Jaundice, a yellowish discolouration of the baby’s skin and eyes, is a common problem. It results from the breakdown of the baby’s red blood cells which is part of the normal adaptation process in the newborn and is not a sign that the baby is ill. However, jaundice may be associated with other problems particularly if it presents within 24 hours of baby’s birth, or lasts for more than 3 weeks. If this happens to your baby, the midwife or doctor will discuss it with you.
Jaundice usually appears when a baby is three to four days old and fades on its own after about ten days. In breastfeeding babies, jaundice may last slightly longer. You may notice that your baby is more sleepy than normal. If the doctor or midwife thinks that the level of jaundice is high they may take a blood test to see if the baby needs treatment. Some babies may require special light treatment (phototherapy) to help reduce the jaundice level.
Your baby’s skin will continue to mature after birth. The skin may appear dry, blotchy and you may notice spots or areas of discolouration. The majority of these are very common and disappear within the first few weeks and do not require any treatment. As your baby’s skin is immature, we do not recommend using any skin care products in the first few weeks. If your baby’s skin is cracked, the midwife will advise on the appropriate treatment. Do not worry if your baby’s skin is dry, as it will be rapidly replaced with new skin.
The cord stump will dry and fall off between day 5 and day 12. As part of normal skin care we recommend that you clean around the stump with tap water only and dry the cord. Powders or other lotions are not recommended any more.
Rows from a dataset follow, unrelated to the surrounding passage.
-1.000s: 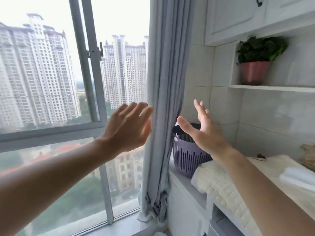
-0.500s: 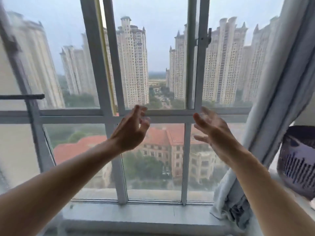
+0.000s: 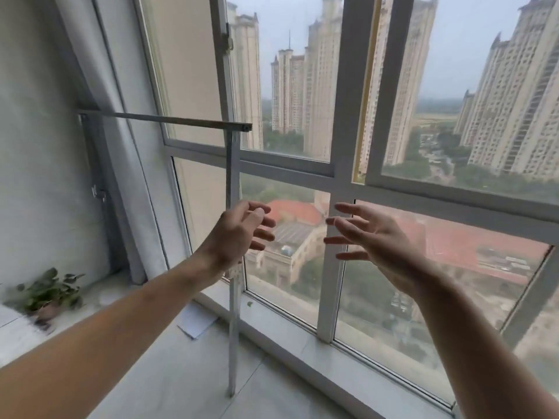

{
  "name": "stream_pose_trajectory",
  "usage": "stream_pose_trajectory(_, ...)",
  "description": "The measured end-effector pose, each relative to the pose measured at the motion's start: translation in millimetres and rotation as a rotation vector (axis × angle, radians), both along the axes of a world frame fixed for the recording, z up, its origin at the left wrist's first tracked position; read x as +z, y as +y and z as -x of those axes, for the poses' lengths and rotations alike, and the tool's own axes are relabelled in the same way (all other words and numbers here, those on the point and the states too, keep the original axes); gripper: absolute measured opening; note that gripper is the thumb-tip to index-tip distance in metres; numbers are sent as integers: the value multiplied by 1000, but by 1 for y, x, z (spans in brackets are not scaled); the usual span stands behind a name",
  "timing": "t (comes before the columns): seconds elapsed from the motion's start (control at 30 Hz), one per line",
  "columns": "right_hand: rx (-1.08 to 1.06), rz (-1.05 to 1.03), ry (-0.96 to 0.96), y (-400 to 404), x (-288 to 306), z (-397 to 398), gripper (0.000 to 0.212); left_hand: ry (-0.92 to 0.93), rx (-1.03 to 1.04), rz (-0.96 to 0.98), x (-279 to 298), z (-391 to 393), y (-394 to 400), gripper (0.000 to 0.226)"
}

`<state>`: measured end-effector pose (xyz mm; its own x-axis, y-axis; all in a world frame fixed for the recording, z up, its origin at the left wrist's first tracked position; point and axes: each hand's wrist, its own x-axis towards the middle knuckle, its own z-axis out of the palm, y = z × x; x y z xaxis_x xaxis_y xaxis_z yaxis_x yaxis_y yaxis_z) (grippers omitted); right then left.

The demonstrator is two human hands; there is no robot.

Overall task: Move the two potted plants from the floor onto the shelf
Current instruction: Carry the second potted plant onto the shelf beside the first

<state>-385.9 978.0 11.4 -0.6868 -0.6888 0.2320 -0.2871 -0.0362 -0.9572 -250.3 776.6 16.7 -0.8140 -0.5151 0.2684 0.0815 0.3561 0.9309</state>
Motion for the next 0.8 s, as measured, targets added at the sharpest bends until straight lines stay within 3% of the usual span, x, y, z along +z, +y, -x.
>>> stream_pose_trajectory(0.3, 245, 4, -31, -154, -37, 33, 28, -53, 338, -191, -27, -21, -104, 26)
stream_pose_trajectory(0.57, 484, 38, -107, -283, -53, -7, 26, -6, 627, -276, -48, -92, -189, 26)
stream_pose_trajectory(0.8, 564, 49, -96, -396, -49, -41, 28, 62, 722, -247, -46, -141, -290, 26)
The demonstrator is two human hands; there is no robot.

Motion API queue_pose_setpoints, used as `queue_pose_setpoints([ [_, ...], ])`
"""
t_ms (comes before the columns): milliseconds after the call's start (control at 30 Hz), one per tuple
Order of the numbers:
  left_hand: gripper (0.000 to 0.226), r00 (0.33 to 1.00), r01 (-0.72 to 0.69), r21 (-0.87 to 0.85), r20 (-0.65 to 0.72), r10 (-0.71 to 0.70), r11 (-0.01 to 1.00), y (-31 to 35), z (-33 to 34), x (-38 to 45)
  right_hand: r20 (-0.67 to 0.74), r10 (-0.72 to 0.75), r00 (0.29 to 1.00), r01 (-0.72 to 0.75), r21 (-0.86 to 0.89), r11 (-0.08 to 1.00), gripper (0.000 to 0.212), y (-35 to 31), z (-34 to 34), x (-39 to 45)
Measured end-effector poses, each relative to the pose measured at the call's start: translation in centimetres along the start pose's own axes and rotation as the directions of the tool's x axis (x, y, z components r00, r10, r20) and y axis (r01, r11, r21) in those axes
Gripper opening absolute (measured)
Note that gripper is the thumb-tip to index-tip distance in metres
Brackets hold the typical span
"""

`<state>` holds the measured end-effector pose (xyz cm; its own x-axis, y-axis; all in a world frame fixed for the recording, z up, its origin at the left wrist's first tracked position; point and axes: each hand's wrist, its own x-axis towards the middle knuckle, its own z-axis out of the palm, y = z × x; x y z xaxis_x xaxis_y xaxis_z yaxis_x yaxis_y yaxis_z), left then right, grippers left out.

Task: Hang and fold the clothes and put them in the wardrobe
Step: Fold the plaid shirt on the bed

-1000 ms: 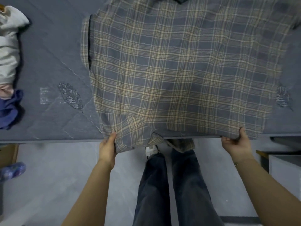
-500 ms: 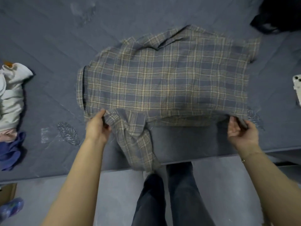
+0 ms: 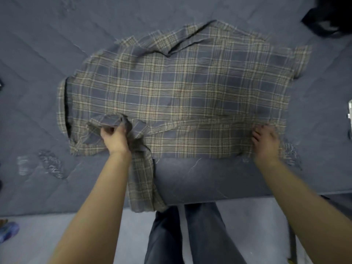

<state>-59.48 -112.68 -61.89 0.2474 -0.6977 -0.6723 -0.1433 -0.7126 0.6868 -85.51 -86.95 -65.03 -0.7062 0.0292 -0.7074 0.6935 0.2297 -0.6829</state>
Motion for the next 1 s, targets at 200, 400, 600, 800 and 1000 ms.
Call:
queue_pose_setpoints([
  [200,0.042,0.642,-0.766,0.391,0.506,0.577,0.510,-6.4,1.7,-7.5,0.642,-0.377,0.667,0.745,-0.557,0.368,0.049,4.5,-1.6,-3.6],
  [400,0.062,0.406,-0.874,0.396,0.913,0.024,-0.281,-13.2,6.0,-4.4,0.795,-0.149,0.588,0.780,-0.606,-0.155,0.057,5.1,-3.1,3.7],
  [600,0.063,0.437,-0.832,0.393,0.899,-0.025,-0.391,-14.2,6.5,-2.4,0.651,-0.170,0.740,0.597,-0.752,-0.280,0.068,3.6,-9.0,7.6],
  [800,0.065,0.424,-0.904,0.426,0.897,-0.123,-0.007,-10.5,6.1,-4.4,0.492,-0.283,0.823,0.467,-0.871,-0.155,0.069,2.6,-7.5,3.7],
  [1000,0.026,0.712,-0.651,0.383,0.608,0.352,0.655,-5.2,-1.9,-5.3,0.706,-0.227,0.671,0.741,-0.641,0.200,0.031,6.2,-1.5,-6.4],
])
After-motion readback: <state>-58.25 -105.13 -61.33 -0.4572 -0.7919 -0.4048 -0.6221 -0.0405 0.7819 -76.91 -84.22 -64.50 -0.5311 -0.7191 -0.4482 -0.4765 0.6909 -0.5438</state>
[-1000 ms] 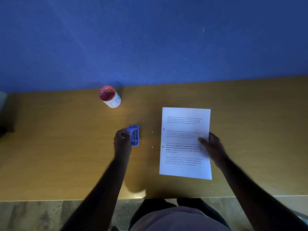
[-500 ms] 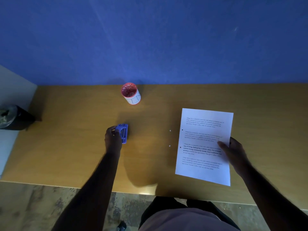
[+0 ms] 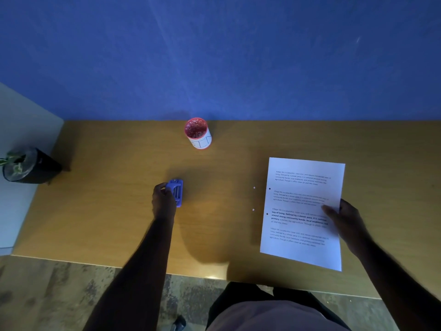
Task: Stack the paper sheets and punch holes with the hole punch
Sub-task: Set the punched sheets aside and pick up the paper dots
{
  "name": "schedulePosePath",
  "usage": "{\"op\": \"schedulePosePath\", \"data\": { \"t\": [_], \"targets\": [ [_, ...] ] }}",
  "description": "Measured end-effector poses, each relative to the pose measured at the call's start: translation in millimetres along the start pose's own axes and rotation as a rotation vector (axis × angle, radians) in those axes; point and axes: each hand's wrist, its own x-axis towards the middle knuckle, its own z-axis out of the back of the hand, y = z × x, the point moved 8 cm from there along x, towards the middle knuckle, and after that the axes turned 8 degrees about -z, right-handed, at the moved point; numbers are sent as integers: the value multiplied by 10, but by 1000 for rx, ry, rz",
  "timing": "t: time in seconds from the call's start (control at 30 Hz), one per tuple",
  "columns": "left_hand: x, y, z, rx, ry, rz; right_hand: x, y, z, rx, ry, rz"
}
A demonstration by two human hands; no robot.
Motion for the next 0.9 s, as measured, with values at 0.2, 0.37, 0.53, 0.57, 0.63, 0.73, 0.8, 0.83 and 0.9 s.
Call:
{"op": "schedulePosePath", "data": {
  "t": [0.2,0.37,0.53,0.57,0.63,0.73,0.8,0.83,0.9],
  "targets": [
    [-142,-275,88,249,-164,-149,-114,136,5,12,12,6],
    [-464,-781,-370,104,-45,-549,-206,273,19,83,41,21],
    [-1290,-1171,-1372,-353,666,-297,-294,446,27,138,104,71],
    [-1424,-1209,-1528,-406,753,-221,-315,479,32,152,116,81],
    [-1646,-1334,-1731,-426,881,-162,-346,512,53,174,127,83],
    [-1786,-1470,-1830,-372,882,-241,-386,530,119,171,108,90],
    [-1814,-1547,-1826,-346,812,-279,-411,558,201,145,59,102],
    [-1830,-1599,-1818,-337,789,-299,-435,603,248,128,34,116],
    [-1881,-1748,-1809,-328,774,-366,-480,722,350,84,-19,160]
  ]
}}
Your baby should have opened his/her bowels within the first 24 hours. The first motion is called meconium, which looks tarry and sticky. Over a period of three to five days, the colour of your baby’s motion changes to a yellowish colour.
Breastfed babies’ motions are more liquid than bottle-fed babies. Babies have frequent bowel movements in the first two weeks of life.
Babies should pass urine in the first 24 hours of life; however, it is often difficult to tell if this has occurred as the amount of urine produced is very small. Once feeding is established (day three to day four), you should notice that your baby has frequent wet nappies.
To reduce the risk of your baby getting nappy rash, it is important to change your baby’s nappies frequently and to clean the area with water and dry it well.
No barrier creams or baby wipes should be used. If you feel your baby has nappy rash, speak to your midwife, doctor or health visitor. Signs of nappy rash include redness and inflammation of the skin around the buttock region.
All babies cry and some babies cry a lot. Sometimes you will know the reason; perhaps your baby needs a nappy change, a feed or a cuddle, or is not feeling well. However, sometimes parents can try everything to stop their baby crying and nothing seems to work. This can be very distressing for parents.
There are many things you can do to comfort a crying baby: letting your baby suckle at your breast (if you are breastfeeding), holding a baby close to you, rocking, swaying, singing and stroking them. Rocking your baby to and fro in the pram or taking your baby for a drive in the car may be of help.
Find things for your baby to look at and listen to. Massaging your baby or giving him/her a warm bath may also be of benefit. If your baby’s crying is upsetting you, talk to your midwife, health visitor or GP about it. You could also contact Cry-Sis, a national charity that offers support for families with excessively crying, sleepless and demanding babies: www.cry-sis.org.uk
Some babies can get trapped wind and many people refer to this as colic. Babies who have colic can have difficulty settling and appear distressed. Speak to your midwife or health visitor.